0

I have a problem I need to solve, but I can't think of any easy and more important: fast solution. It's a bit like a part of a multiple traveling salesman problem.

First I have a matrix with X rows and N columns, N is a static variable of my algorithm and X can vary. Let's assume it looks like (here N = 5):

matrix = [1 2 4 3 5; 4 3 1 2 5; 1 2 4 3 5; ]
matrix =
 1     2     4     3     5
 4     3     1     2     5
 1     2     4     3     5

every row is seen as a "route" and contains all the unique numbers between 1 and N Each route (= row) will be split in partial routes. That means, I have a breakpoint matrix which contains X rows and M (M < N) columns. E.g.:

breakpoints = [2 3 4; 1 2 4; 1 3 4]
breakpoints =
 2     3     4
 1     2     4
 1     3     4

The indices of each row of breakpoints give the elements of the corresponding row of matrix AFTER which the route will be split into partial routes. Just to make clear, let's regard the frist row as an example: breakpoints(1, :) = 2 3 4 which means, that the route matrix(1, :) = 1 2 4 3 5 will be split into the partial routes [1 2], [4], [3] and [5]. The second row has the breakpoints breakpoints(2, :) = 1 2 4 which will split the second route matrix(2, :) = 4 3 1 2 5 into the partial routes [4], [3], [1 2] and [5].

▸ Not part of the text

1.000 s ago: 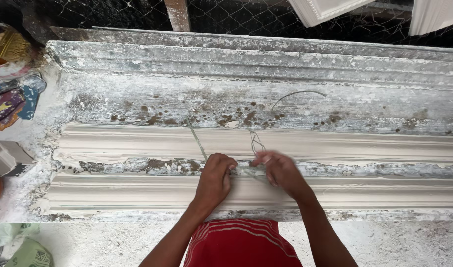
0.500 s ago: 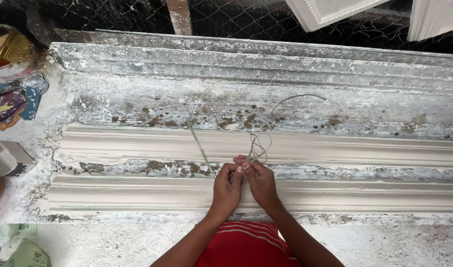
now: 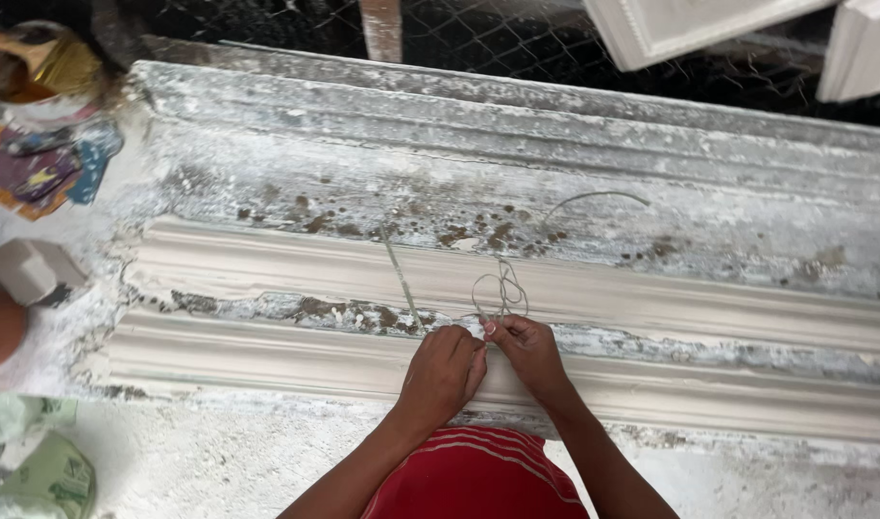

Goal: The person stands at a workbench and ties thin flat strips into small loops, one at a time, pinching and threading each strip with both hands and placing each finished loop on the bench beside the others. The finished loops accumulate in a row on the work surface.

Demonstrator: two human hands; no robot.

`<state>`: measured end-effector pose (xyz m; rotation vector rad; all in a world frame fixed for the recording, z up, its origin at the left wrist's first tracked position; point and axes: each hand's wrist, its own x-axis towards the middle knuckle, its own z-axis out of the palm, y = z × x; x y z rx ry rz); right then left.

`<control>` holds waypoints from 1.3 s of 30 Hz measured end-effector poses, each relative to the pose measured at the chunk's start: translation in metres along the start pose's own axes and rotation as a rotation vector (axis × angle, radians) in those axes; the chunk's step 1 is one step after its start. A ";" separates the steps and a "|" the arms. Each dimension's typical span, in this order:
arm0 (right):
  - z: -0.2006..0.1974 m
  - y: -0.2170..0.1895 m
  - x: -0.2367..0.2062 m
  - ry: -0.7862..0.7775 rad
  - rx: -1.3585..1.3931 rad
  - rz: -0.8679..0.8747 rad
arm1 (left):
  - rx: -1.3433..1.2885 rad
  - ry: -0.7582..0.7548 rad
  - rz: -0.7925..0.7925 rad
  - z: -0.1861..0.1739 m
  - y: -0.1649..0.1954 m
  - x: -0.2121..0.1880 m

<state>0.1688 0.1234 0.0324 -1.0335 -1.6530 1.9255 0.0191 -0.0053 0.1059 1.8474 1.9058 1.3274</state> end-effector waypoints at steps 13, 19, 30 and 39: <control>-0.062 -0.045 -0.001 -0.661 -0.395 0.197 | 0.241 -0.016 0.525 -0.012 0.041 0.002; -0.088 -0.045 -0.020 -0.777 -0.529 0.152 | 0.216 -0.217 0.426 0.012 0.056 -0.003; -0.116 -0.015 -0.018 -0.748 -0.341 0.095 | 0.154 -0.028 0.279 0.070 0.076 -0.021; -0.121 -0.036 -0.013 -0.836 -0.494 0.000 | 0.229 -0.085 0.263 0.061 0.067 -0.018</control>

Now my aim is to remove all rows from matrix, whereas the partial routes are redundant duplicates, just in a different order. In this example row 2 is a duplicate of row 1. Row 3 is NO duplicate even if it has the same route as row 1, because there are different breakpoints which lead to the partial routes [1], [2 4], [3] and [5].

How could I do this cleanly and fast? Matrix can contain many elements, like X = 5e4 rows and N = 10, M = 6.

tim
  • 9,896
  • 20
  • 81
  • 137

1 Answers1

1

For constant M, N, this can be solved in time O(X log X) by sorting composite records into order, and then testing for equality of adjacent entries.

By a "composite record" I mean a record that combines a function of a row and its breakpoints into a single record. The function is obtained, for a given row, by:

  1. Apply breakpoints to row, getting a list of partial routes.
  2. Sort the partial routes into ascending order by first element of each route. E.g. sort {[4], [3], [1 2], [5]} as {[1 2], [3], [4], [5]}.
  3. Form new composite record by concatenating sorted-partial-routes; effective-breakpoints; and an index-to-source-row. E.g. if the example row in previous step is row 2 = (4 3 1 2 5), save (1 2 3 4 5; 2 3 4; 2) which is (sorted partial routes; effective breakpoints; index).

After sorting the composite records, go through them looking for equality of adjacent entries, up to source index. For example, (1 2 3 4 5; 2 3 4; 2) and (1 2 3 4 5; 2 3 4; 7) indicate that partial routes from row 7 duplicate those of row 2. Each time a duplicate is found, set its corresponding original first row entry to an invalid point number, say N+1.

Thus, after sorting, which cost O(X log X), use O(X) time to detect duplicates. Then use O(X) time to squeeze out duplicates by going through original rows dropping those with an invalid first element.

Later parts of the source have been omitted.